*What the task asks:* The lines to return are those below that contain the word "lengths".

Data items
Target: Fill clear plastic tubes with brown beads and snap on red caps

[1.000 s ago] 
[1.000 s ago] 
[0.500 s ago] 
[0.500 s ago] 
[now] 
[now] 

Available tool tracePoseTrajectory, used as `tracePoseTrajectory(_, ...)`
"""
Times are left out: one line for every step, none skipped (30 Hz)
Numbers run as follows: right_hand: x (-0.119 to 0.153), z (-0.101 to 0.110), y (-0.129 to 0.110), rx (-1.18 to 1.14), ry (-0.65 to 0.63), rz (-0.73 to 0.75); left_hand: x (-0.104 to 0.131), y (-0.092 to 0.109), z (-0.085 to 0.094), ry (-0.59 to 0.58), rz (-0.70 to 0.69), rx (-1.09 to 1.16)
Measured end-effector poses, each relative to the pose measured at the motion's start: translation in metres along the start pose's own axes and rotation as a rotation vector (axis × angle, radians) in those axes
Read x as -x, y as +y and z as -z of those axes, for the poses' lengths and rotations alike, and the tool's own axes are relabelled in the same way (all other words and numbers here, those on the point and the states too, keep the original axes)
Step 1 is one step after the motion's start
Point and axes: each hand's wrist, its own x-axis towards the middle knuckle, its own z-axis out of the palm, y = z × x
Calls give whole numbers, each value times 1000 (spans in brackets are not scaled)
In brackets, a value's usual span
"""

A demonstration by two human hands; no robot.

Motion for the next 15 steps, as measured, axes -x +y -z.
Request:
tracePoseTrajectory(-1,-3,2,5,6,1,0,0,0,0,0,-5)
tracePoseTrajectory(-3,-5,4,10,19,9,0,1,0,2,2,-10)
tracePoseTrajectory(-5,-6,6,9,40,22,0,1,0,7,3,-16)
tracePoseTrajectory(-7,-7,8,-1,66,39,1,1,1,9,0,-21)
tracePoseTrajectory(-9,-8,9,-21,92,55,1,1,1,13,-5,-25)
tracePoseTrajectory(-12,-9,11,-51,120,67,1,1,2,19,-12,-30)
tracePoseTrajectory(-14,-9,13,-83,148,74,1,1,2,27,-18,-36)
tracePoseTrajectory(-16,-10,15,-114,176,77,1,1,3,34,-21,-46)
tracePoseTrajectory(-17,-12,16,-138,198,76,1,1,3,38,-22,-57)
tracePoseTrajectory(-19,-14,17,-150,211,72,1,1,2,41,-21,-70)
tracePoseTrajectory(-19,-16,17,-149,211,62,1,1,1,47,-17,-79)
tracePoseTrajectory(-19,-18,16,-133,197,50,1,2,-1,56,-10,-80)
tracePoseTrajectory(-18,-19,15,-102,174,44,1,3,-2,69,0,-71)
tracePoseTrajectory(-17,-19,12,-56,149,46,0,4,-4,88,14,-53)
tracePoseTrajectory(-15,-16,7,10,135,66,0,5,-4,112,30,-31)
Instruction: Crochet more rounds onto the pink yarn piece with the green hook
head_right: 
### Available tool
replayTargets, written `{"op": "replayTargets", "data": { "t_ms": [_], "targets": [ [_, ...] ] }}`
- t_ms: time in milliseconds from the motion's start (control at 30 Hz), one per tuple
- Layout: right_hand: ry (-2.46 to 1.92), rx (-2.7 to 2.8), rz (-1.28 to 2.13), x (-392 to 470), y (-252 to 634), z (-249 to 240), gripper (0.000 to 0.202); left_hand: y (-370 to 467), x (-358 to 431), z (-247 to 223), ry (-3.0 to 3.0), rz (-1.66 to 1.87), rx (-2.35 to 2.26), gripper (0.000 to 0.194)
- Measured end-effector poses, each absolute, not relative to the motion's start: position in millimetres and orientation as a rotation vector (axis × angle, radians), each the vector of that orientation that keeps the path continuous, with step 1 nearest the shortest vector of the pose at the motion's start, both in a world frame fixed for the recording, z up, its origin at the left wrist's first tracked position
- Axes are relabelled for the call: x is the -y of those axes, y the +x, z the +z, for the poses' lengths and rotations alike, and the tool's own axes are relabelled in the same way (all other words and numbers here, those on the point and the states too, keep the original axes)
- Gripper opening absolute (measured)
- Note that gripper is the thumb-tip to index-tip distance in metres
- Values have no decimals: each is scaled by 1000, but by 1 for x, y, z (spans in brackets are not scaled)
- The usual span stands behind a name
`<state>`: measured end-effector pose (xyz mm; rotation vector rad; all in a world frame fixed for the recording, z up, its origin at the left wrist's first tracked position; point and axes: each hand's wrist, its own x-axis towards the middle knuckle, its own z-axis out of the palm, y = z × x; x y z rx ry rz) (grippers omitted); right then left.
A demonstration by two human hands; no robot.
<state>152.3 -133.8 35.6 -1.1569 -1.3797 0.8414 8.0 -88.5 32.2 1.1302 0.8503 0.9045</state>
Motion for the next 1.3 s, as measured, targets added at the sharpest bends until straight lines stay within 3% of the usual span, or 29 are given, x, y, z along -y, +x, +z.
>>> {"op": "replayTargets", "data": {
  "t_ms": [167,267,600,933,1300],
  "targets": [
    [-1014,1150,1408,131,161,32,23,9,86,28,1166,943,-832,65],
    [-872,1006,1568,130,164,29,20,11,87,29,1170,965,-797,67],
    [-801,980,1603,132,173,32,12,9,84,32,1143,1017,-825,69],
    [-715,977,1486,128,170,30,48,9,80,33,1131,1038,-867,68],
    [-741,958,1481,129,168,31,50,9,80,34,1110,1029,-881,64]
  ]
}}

*Solution:*
Read x as -x, y as +y and z as -z of those axes, for the poses' lengths and rotations alike, and the tool's own axes are relabelled in the same way (all other words and numbers here, those on the point and the states too, keep the original axes)
- Axes are relabelled for the call: x is the -y of those axes, y the +x, z the +z, for the poses' lengths and rotations alike, and the tool's own axes are relabelled in the same way (all other words and numbers here, those on the point and the states too, keep the original axes)

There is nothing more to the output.